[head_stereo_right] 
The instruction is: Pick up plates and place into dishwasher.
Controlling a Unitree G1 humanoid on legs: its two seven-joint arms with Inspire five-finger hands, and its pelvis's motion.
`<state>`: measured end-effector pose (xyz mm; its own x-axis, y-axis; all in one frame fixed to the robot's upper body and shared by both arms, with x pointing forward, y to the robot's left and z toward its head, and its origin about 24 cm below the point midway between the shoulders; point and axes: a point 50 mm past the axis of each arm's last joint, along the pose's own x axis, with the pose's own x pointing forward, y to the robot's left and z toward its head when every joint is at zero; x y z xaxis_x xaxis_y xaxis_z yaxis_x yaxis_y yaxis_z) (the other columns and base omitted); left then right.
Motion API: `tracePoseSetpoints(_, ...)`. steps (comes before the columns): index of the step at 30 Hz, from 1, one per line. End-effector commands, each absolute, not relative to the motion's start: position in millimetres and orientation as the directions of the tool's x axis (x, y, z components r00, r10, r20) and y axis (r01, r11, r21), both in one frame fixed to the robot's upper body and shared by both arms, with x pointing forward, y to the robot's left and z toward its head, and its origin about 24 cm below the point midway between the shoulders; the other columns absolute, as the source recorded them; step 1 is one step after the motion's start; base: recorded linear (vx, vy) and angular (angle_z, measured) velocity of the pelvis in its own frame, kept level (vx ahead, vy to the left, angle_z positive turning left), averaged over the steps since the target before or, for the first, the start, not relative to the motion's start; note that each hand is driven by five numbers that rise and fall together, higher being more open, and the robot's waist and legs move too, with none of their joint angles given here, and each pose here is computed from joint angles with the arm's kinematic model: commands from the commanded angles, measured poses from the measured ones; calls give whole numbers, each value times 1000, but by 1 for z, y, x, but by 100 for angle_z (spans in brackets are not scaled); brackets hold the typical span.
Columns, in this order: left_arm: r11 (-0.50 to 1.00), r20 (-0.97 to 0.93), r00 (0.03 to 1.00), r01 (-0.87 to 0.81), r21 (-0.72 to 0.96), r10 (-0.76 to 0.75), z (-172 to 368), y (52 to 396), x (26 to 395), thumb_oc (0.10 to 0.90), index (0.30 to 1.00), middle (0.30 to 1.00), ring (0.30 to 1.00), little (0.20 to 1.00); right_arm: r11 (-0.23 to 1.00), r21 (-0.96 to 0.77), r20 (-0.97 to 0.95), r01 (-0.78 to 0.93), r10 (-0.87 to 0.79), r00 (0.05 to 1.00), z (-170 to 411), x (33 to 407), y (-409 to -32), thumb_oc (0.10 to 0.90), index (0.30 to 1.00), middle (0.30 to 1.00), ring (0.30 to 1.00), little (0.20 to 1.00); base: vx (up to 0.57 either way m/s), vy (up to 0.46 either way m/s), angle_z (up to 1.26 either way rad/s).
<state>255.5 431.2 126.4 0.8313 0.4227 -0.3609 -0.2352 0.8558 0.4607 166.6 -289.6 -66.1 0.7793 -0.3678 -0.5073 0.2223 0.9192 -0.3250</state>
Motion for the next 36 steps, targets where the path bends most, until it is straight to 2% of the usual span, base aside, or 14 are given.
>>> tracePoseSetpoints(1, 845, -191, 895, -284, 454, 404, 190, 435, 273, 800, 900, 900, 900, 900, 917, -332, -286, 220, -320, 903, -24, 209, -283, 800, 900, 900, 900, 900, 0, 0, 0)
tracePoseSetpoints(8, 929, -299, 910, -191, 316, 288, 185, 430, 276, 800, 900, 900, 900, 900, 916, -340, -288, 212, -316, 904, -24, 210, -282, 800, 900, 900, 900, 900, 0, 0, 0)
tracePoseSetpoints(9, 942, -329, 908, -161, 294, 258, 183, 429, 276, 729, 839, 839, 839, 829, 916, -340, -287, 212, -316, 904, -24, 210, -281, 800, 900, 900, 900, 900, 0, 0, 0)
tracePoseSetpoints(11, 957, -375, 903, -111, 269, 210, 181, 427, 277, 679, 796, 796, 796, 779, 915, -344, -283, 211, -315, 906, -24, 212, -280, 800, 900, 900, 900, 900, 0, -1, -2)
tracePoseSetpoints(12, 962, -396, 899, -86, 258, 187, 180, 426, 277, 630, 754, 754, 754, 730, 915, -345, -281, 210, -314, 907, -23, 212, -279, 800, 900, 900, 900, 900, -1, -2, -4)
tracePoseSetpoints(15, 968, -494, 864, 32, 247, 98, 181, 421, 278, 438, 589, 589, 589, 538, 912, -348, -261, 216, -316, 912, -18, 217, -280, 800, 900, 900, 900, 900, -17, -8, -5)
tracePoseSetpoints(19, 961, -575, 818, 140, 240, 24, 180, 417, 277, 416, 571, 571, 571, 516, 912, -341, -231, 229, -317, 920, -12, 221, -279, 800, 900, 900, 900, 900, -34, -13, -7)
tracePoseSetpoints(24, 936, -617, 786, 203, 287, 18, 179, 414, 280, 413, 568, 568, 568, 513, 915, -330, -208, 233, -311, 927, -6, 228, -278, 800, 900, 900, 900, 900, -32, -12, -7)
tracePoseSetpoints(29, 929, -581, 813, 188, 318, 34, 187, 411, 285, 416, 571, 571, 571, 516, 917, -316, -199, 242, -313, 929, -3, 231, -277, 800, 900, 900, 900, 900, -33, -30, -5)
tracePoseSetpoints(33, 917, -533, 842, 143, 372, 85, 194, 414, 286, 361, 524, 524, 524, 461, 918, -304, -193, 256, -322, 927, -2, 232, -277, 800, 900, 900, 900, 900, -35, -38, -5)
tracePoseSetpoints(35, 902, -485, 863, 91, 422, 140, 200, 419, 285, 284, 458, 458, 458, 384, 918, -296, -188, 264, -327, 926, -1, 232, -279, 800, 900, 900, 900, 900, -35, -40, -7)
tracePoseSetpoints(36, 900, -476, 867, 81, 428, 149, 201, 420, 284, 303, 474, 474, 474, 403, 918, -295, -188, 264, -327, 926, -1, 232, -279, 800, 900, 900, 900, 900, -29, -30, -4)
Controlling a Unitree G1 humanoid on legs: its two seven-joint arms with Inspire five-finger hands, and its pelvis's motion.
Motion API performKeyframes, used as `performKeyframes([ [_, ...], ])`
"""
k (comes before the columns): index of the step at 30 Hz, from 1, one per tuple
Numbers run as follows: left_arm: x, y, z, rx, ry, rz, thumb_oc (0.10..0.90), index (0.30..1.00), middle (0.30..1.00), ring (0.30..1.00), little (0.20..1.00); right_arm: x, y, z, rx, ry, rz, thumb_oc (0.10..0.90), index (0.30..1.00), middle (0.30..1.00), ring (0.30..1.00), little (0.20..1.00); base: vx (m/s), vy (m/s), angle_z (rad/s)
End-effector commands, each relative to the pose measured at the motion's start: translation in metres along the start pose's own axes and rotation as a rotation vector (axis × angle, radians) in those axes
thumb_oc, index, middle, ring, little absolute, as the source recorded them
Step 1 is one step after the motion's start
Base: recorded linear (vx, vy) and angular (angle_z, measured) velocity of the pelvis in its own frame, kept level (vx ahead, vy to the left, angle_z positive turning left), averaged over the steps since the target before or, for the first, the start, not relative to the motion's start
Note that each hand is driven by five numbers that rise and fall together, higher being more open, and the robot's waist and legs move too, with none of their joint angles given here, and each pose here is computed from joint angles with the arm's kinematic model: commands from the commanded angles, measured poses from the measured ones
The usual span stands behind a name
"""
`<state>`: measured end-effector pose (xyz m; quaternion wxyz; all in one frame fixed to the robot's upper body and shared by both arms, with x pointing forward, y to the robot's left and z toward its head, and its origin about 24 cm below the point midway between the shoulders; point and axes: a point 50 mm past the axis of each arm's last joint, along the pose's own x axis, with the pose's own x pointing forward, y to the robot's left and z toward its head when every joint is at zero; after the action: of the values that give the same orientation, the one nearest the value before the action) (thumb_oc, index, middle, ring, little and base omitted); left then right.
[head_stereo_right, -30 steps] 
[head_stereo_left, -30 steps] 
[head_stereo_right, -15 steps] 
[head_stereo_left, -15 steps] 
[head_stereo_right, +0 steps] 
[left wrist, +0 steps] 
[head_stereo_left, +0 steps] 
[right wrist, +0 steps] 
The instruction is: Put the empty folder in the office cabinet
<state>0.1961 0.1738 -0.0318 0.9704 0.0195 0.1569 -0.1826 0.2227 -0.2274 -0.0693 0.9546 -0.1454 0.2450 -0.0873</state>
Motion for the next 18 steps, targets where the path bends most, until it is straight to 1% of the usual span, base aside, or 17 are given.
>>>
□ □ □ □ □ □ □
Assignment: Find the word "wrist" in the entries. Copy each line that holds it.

Solution below:
[left wrist, +0 steps] 
[right wrist, +0 steps] 

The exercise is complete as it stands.